¿Salimos más fuertes?

Si vives en una ciudad turística es muy habitual encontrarte, en cada rincón del centro histórico, grupos de personas con auriculares colgados del cuello dirigidos por un guía que normalmente lleva una banderola a modo de farol, marcando el camino a seguir.

Me gusta observar sus reacciones mientras les cuentan batallas épicas, conquistas heroicas, amores imposibles, les señala marcas de guerras salvajes incrustadas en las paredes de ciertos edificios, que no se quitaron a modo de recordatorio porque, como les dice uno de los guías, “la Historia hay que recordarla para no repetirla”. A menudo coinciden en un mismo lugar grupos procedentes de diversos países, por lo que resulta muy curioso ver cómo una misma historia puede ser descrita y admirada de manera muy diferente: los asiáticos muestran asombro allá por donde van; los del norte, impávidos, escuchan con mucha atención; los españoles señalan, exclaman, preguntan sin parar… Una curiosa torre de Babel.

Paseando por mi ciudad, me fijé que uno de esos turistas no estaba observando la hermosa fachada de la catedral, ni escuchaba al guía las detalladas explicaciones de su construcción: miraba al suelo. La mujer que le acompañaba, algo contrariada, le hizo un gesto para que escuchara, pero él no levantó la cabeza. El hombre señalaba algo en el suelo: una pegatina con huellas dibujadas mostrando la dirección exacta por dónde debíamos caminar durante la época del covid. Fue señalando cada una de las que vio ancladas en la calzada. La mujer al darse cuenta comentó, en un pronunciado acento mejicano: “Ándale, si aquí todavía quedan”.
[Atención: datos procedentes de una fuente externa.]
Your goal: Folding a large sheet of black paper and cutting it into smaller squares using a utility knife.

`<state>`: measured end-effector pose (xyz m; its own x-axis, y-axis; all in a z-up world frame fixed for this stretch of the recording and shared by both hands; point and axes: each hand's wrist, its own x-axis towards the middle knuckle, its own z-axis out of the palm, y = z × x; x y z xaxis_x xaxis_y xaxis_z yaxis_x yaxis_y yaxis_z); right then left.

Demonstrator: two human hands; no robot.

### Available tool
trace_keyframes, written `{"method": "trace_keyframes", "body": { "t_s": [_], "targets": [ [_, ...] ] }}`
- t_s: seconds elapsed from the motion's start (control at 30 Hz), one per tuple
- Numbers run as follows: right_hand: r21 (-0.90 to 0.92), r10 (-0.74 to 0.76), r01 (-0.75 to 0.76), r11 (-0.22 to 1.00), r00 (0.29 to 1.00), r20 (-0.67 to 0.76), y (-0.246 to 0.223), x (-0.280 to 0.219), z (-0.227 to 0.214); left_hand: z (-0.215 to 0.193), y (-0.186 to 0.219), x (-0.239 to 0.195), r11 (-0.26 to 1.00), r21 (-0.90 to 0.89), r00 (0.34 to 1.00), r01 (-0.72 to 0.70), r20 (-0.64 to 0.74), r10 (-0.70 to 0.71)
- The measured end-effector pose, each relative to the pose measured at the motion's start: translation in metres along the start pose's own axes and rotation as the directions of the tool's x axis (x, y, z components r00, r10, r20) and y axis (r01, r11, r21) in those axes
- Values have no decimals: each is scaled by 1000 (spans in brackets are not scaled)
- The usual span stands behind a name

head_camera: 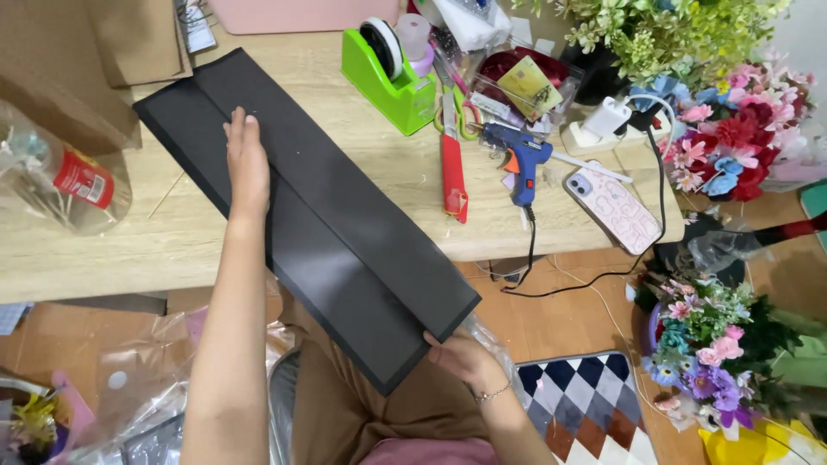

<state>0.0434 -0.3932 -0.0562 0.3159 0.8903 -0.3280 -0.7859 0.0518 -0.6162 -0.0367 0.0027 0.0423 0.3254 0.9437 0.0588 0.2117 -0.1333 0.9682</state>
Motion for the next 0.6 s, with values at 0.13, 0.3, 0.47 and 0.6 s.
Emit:
{"method": "trace_keyframes", "body": {
  "t_s": [0.13,0.3,0.47,0.6],
  "targets": [
    [128,87,-91,988,996,36,12,-5,-28,-33,25,-83,945,-290,985,-153,28,168],
    [95,44,-42,995,999,-12,1,-13,-7,-65,-20,-227,771,-636,995,-23,-88,-43],
    [66,52,-50,997,998,-28,16,-8,-29,-38,-39,-286,506,-761,838,406,90,-538],
    [48,-5,0,999,996,93,2,-18,-1,-12,-45,-301,301,-714,755,632,481,-445]
  ]
}}
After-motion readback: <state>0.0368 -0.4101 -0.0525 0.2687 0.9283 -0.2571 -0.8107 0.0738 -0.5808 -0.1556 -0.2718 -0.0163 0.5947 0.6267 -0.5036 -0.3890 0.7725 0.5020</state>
Yo continué mi paseo. A los pocos minutos, entré en una pequeña tienda a comprar y me fijé que una mampara separaba al dependiente de mí. Tomé un autobús en el que una pegatina decía que estaba perfectamente desinfectado frente al covid-19 y, situado junto al botón de parada, había un soporte de gel desinfectante vacío. Otra mampara separaba al conductor de los pasajeros.

Por cualquier ciudad podemos ver restos de aquellos días. Pegatinas que marcan distancia, que indican dónde podíamos sentarnos, que nos recuerdan que, sin mascarilla, no se pueden entrar al establecimiento, que nos quedáramos en casa, que “todo saldrá bien”. Restos que se resisten a desaparecer y que, algún día, un guía con una banderola en la mano enseñará a los turistas, marcará esos restos y les contará, al igual que narra escenas épicas de batallas, que durante un tiempo las ciudades se quedaron desiertas, en silencio; que el mundo se unió para parar una pandemia. Les recordará, en un alarde de romanticismo, que los animales salvajes recuperaron las ciudades; que descubrieron las bondades de estar conectados todos los días, a todas horas. Que, ciudadanos obedientes y juiciosos, llamaban a la policía para avisar de que su vecino había salido a pasear por la ciudad de noche, ¡solo! O que habían visto a una mujer sentada en la playa, sin nadie a cientos de metros a su alrededor, pero había osado hacerlo sin mascarilla. Les contarán, como una anécdota graciosa, que varias patrullas de la policía detuvieron a un joven por robar guantes de una gasolinera. Que debías ir al cine con mascarilla, pero si el del asiento de al lado se compraba un cubo de palomitas podía pasarse toda la película sin ella. Que a las ocho en punto de la tarde muchos salían a los balcones de sus casas a aplaudir.

-¿Por qué aplaudían? -preguntará algún turista despistado. 

-Nos dijeron que había que hacerlo, que así saldríamos más fuertes.

Y ese guía tendrá razón, porque, años más tarde, cuando España se apagó, los mismos que durante el confinamiento aplaudían en los balcones, prefirieron llenar las terrazas de los bares, se reunieron con los vecinos que no veían desde hace tiempo y dieron las gracias por poder estar unas horas sin móviles ni pantallas. Ojalá, más momentos así, desearon.